Accepted for/Published in: JMIR Formative Research
Date Submitted: Sep 6, 2022
Date Accepted: Sep 27, 2023
Date Submitted to PubMed: Dec 8, 2023
A biobanking system for diagnostic images: architecture, COVID-19 related use cases and performance evaluation
ABSTRACT
Background:
A significant contribution of ICT to healthcare is constituted by systems automating and enhancing the management of research and clinical data. A recent advancement is the development of imaging biobanks which are now enabling collection and storing of diagnostic images, clinical reports, and demographic data to allow researchers to identify associations between lifestyle and genetic factors, and imaging-derived phenotypes.
Objective:
In this work we describe and evaluate the network and system performance of an operating biobank for diagnostic images, based on the XNAT [1] open-source platform.
Methods:
Three usage cases are evaluated focusing on the point of view of the user (researcher or radiologist) which interacts with the biobank and inspects chest CT exams of COVID19 cohort.

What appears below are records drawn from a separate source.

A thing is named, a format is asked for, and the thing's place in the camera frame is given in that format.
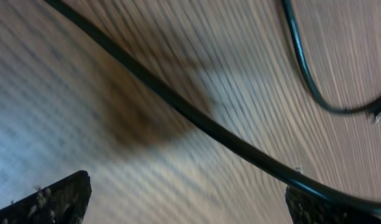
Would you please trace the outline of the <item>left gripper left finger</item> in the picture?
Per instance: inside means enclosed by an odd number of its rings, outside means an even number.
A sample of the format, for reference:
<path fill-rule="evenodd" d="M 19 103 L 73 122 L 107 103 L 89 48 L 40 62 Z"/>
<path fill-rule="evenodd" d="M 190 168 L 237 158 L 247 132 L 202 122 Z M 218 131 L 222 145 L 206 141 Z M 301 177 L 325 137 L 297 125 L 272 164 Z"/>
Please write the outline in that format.
<path fill-rule="evenodd" d="M 79 170 L 0 209 L 0 224 L 81 224 L 90 196 L 90 176 Z"/>

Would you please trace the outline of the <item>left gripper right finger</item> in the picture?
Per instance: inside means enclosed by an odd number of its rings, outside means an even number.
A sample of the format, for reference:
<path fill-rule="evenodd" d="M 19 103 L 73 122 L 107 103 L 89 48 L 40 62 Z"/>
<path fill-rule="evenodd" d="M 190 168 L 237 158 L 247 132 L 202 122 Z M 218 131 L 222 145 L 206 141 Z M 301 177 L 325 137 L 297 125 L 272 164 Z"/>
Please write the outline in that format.
<path fill-rule="evenodd" d="M 381 219 L 352 208 L 332 205 L 287 187 L 285 201 L 293 224 L 381 224 Z"/>

The experiments consider four network setups: (i) Local (virtual machines communicating in a single host), (ii) LAN (organization-local access), (iii) VPN (remote secure access through the Internet), (iv) WAN (as in VPN, but without the IP-level tunnelling). The experimental setup records the activity of a human user interacting with the biobank system and replays it consistently multiple times. Several metrics are extracted from network traffic traces and server logs that are captured during the activity replay.
Results:
There are two principal outputs: one related to the diagnostic data transfer and one related to the two different users’ access, Research and Radiologist. Regarding the diagnostic data transfer, two kinds of containers are considered: the Web and the Database. The results show that the first one seems to be the most memory-hungry and to have the higher computational load with respect the second one. Regarding the users’ case access: the results show that the two users have the same network performances but the higher resources consumption is registered for two different actions respectively.
Conclusions:
The analysis shows that the current setup is well provisioned for satisfying the planned number of concurrent users. More importantly, it also highlights and quantifies the resource demands of specific user actions and thus provides a guideline for planning, setting up and using an images biobanking system.